(Collected data)
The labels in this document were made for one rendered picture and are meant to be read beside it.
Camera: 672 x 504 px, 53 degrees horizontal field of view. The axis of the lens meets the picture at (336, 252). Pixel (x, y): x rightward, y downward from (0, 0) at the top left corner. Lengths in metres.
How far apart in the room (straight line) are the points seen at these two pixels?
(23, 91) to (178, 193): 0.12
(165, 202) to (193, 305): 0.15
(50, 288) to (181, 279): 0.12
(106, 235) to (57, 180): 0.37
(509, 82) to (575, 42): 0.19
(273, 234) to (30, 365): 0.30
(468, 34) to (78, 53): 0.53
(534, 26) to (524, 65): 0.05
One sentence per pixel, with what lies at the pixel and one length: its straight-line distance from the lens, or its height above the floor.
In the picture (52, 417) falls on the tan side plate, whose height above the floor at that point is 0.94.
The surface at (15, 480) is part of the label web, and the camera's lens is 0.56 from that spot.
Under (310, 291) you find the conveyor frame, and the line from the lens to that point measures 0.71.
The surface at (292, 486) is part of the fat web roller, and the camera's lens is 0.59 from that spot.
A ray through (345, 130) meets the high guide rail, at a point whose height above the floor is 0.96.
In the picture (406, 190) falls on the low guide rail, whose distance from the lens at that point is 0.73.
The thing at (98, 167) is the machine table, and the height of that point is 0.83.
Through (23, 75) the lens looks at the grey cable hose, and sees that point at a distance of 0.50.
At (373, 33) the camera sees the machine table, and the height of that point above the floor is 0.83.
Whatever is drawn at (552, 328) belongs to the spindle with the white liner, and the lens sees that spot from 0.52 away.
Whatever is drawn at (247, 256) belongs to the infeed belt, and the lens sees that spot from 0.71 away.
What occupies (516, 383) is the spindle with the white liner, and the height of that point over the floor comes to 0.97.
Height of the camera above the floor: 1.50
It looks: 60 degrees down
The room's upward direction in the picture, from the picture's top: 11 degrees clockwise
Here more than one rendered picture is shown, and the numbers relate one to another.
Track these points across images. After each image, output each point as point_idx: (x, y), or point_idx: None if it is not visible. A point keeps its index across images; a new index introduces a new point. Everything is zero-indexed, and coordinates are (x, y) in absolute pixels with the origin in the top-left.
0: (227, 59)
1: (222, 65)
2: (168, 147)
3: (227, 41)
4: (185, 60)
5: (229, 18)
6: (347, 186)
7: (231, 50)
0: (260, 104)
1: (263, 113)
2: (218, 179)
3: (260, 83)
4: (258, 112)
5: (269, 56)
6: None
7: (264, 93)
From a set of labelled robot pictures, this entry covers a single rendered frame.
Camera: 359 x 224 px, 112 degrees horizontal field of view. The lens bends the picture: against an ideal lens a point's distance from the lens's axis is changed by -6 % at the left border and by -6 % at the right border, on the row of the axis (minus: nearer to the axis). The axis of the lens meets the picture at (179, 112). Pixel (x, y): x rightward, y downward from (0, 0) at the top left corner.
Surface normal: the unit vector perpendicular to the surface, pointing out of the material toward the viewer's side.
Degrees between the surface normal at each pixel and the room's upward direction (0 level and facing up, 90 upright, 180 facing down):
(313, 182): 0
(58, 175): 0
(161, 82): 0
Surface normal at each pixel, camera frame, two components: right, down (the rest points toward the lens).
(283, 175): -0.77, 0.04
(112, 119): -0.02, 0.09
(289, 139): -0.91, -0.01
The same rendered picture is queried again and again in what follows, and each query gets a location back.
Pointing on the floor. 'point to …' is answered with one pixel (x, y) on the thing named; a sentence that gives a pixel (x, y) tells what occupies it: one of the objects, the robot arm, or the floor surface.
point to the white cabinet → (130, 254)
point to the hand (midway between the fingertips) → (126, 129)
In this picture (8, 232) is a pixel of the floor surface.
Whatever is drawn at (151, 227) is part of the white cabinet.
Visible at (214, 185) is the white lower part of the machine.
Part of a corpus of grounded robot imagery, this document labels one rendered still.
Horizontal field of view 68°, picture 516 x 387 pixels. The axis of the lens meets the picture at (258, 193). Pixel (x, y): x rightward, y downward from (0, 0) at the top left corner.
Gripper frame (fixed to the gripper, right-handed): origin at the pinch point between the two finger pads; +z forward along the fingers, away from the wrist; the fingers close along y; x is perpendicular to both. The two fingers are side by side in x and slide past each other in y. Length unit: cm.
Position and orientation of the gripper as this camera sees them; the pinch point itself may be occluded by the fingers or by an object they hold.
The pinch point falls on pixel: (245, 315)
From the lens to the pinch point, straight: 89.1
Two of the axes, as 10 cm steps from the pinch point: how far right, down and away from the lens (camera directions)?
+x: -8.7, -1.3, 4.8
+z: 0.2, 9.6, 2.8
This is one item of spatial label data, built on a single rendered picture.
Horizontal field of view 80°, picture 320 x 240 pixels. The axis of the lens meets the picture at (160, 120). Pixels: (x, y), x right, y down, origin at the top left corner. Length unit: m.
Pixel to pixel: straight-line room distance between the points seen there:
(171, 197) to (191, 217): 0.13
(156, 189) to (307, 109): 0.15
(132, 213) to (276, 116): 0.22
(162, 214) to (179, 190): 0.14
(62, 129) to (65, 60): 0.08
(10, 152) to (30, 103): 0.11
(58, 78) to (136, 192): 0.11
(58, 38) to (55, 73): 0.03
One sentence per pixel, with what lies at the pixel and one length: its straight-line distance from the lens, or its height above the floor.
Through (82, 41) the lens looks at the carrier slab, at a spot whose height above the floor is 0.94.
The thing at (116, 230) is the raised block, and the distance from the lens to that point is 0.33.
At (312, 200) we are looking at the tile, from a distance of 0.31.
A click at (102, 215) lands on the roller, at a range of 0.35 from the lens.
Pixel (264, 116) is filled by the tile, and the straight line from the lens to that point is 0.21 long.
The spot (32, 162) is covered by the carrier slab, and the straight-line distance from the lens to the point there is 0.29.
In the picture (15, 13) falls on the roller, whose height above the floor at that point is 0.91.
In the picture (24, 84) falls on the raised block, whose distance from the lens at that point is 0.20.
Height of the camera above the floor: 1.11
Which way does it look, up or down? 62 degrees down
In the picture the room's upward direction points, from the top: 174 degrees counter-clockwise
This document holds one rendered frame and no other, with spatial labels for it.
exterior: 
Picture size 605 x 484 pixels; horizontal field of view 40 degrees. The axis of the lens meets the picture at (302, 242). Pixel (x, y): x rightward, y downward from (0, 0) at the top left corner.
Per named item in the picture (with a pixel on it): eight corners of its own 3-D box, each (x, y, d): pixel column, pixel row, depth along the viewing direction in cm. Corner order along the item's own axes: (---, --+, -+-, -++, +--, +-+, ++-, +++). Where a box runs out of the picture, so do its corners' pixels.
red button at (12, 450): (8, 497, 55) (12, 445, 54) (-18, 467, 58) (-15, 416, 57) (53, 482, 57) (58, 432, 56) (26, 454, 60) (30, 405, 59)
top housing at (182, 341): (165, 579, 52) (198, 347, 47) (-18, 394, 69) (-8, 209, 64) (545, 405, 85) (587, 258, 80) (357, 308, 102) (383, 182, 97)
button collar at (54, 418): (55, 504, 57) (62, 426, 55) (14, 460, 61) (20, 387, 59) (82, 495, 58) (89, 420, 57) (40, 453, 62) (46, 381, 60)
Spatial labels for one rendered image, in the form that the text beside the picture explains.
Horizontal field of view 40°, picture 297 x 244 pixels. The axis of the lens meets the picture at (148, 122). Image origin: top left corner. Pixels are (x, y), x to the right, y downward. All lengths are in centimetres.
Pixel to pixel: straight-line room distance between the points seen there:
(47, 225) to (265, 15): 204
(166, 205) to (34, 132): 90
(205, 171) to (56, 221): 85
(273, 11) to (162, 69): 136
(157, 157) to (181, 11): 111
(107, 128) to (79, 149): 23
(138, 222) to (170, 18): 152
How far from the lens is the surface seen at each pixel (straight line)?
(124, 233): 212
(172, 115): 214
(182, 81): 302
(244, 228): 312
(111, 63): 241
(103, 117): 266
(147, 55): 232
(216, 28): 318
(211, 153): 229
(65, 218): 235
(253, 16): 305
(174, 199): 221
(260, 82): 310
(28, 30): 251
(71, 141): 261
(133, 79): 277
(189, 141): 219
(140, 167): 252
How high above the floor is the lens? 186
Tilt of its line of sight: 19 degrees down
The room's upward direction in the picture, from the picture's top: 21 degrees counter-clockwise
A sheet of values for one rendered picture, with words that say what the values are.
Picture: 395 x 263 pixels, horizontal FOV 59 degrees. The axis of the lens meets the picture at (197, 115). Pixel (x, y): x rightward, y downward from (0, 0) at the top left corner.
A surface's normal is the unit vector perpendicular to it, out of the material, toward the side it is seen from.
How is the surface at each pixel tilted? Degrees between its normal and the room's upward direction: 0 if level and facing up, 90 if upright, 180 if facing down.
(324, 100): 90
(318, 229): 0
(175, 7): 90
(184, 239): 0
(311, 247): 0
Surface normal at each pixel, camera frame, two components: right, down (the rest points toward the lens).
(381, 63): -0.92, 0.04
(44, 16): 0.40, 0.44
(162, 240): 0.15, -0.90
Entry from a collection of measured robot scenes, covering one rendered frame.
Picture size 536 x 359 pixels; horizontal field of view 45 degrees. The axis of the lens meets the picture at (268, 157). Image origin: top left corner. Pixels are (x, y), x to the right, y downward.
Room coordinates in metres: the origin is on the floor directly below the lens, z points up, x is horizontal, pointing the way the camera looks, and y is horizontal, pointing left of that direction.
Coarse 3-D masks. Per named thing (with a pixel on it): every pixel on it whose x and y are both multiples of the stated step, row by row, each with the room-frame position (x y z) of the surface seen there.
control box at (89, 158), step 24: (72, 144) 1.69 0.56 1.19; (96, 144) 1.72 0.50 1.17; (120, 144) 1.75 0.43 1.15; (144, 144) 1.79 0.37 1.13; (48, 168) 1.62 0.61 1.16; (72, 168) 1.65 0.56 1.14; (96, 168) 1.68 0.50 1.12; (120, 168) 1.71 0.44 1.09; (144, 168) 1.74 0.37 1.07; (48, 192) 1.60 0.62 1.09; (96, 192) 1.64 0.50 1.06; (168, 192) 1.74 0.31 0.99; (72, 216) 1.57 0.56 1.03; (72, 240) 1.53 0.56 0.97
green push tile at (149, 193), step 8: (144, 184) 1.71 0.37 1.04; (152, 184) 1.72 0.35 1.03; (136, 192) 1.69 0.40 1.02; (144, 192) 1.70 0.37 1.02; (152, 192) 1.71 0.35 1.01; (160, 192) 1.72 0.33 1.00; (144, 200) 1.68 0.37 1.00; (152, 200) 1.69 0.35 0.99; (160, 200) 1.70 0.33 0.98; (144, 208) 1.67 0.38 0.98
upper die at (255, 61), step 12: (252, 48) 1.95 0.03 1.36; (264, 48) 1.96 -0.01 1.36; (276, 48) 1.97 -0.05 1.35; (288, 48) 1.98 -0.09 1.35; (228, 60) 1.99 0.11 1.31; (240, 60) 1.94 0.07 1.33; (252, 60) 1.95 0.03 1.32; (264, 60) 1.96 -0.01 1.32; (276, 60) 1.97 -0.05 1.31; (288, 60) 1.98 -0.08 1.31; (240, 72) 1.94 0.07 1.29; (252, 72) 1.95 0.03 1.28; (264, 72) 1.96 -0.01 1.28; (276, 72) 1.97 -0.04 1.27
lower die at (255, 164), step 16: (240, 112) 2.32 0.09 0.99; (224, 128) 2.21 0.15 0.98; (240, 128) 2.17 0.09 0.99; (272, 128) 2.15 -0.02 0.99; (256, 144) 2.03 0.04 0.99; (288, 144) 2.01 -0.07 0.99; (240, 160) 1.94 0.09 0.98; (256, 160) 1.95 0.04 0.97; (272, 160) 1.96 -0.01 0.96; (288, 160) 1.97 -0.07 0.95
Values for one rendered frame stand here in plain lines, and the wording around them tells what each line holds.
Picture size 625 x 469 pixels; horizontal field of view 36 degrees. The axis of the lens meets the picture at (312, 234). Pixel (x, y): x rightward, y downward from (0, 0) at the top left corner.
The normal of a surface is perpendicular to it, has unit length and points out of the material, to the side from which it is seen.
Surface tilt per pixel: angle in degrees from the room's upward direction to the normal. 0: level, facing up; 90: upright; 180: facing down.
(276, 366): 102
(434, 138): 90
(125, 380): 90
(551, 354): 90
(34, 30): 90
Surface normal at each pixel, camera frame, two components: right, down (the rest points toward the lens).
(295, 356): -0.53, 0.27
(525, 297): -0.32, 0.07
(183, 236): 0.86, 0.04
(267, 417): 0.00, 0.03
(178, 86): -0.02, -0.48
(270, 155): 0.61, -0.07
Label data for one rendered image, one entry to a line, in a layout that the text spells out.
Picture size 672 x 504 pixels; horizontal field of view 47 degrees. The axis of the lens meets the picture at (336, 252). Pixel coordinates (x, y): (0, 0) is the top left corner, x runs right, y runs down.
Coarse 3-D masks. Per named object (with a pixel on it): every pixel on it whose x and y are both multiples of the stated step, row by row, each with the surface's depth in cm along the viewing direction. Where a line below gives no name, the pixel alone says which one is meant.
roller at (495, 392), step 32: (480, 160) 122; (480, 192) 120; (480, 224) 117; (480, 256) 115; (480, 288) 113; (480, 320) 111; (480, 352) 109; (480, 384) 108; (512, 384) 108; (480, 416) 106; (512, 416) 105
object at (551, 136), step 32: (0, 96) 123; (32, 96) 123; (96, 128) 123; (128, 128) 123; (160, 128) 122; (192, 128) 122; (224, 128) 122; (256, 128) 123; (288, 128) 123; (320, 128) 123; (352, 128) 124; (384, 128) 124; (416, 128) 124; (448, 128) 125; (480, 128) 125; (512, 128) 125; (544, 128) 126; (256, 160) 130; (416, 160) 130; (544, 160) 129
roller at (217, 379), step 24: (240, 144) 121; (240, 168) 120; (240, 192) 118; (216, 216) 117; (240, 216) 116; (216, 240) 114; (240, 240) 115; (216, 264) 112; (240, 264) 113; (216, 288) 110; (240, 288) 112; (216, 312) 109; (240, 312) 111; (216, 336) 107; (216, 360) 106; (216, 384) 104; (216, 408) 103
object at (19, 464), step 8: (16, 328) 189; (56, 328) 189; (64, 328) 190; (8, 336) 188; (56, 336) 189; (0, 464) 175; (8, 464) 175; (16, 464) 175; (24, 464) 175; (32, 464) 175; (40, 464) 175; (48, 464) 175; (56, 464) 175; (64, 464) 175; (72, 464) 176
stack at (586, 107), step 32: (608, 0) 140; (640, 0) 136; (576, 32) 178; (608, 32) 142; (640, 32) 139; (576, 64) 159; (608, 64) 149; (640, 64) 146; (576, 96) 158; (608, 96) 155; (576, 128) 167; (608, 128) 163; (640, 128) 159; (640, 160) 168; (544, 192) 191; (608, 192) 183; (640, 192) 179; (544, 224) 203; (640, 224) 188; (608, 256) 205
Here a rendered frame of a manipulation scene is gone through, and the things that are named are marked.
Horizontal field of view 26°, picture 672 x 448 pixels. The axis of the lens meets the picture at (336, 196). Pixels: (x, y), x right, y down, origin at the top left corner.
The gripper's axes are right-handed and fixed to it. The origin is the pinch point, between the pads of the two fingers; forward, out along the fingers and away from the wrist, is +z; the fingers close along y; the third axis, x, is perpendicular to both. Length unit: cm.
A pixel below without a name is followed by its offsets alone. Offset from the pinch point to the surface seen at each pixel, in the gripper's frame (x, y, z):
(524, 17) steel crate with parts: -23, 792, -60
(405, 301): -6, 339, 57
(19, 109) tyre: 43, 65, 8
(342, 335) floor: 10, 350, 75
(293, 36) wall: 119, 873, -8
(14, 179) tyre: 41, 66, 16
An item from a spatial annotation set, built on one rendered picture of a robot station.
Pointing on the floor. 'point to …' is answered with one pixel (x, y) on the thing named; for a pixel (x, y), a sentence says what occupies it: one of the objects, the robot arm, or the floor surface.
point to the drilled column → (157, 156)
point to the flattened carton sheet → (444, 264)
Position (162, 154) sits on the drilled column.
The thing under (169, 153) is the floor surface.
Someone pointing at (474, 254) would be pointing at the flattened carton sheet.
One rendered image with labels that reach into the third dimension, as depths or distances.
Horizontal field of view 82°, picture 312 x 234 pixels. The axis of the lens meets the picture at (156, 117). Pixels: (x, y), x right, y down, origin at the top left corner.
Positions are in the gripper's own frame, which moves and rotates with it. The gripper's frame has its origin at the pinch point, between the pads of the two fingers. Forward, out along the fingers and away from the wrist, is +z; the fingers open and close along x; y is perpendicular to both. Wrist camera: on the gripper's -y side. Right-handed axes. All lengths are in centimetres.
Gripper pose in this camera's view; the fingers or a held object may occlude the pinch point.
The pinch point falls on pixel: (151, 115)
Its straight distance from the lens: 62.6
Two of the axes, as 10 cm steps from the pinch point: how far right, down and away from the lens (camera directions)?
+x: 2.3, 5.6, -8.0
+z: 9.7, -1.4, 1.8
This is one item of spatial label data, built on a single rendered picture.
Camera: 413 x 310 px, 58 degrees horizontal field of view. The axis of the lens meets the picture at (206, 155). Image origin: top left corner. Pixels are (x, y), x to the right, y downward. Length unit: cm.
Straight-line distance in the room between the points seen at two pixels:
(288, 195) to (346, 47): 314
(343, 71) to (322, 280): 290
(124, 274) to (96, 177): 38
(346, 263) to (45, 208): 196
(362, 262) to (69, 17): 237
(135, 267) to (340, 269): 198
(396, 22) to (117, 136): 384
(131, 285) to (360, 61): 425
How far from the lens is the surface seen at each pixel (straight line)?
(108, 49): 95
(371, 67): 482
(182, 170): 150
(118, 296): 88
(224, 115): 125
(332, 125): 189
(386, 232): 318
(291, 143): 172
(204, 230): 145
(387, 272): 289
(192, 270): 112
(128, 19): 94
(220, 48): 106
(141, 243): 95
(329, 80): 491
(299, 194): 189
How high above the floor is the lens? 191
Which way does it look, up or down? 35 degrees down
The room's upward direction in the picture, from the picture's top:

**Prompt**
From the records above, retype only the lines starting at the line that contains "(434, 138): 90" and ending at the line that contains "(270, 155): 0.61, -0.07", both included.

**Task result**
(434, 138): 90
(125, 380): 90
(551, 354): 90
(34, 30): 90
Surface normal at each pixel, camera frame, two components: right, down (the rest points toward the lens).
(295, 356): -0.53, 0.27
(525, 297): -0.32, 0.07
(183, 236): 0.86, 0.04
(267, 417): 0.00, 0.03
(178, 86): -0.02, -0.48
(270, 155): 0.61, -0.07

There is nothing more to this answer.